The data below should be restated word for word, with every picture omitted.
BEGIN COLLECTED MATERIAL
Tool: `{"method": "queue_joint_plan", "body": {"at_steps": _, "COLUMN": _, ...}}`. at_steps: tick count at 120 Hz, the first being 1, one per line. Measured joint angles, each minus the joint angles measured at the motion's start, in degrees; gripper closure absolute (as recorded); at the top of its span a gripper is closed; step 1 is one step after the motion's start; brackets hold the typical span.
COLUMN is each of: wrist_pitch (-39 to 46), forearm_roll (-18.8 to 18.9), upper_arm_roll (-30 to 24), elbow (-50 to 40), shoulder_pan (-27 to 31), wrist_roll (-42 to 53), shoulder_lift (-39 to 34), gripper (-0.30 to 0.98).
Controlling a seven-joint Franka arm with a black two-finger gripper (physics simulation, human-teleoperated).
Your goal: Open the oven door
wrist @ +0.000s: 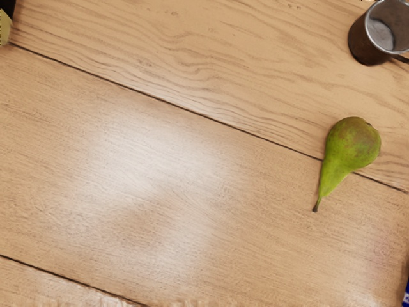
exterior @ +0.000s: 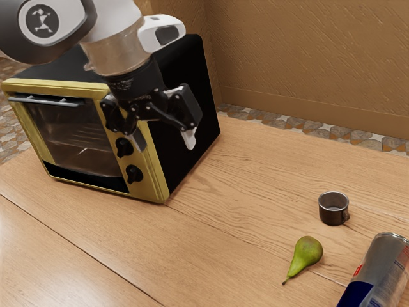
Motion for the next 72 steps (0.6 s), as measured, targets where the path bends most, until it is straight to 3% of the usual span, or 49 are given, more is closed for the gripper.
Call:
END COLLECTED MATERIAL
OUTPUT BELOW
Tool: `{"method": "queue_joint_plan", "body": {"at_steps": _, "COLUMN": _, ...}}`. at_steps: tick count at 120 Hz, the first being 1, one per line. Measured joint angles, each minus the joint angles measured at the motion's start, in degrees; gripper closure absolute (as recorded); at the top of its span a gripper is closed; step 1 is one step after the motion's start; brackets hold the typical span.
COLUMN is each of: wrist_pitch (-39 to 46), forearm_roll (-18.8 to 18.9), upper_arm_roll (-30 to 24), elbow (-50 to 40), shoulder_pan (-27 to 31), wrist_roll (-42 to 53), shoulder_lift (-39 to 34), gripper (-0.30 to 0.98).
Controlling a seven-joint Franka arm with a black two-finger gripper (physics simulation, human-teleoperated).
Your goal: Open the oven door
wrist @ +0.000s: 
exterior @ +0.000s: 
Motion for the next 72 steps (0.6 s), as measured, targets where the path bends most, until it is straight to 3% of the usual span, or 49 are given, more is closed for the gripper.
Call:

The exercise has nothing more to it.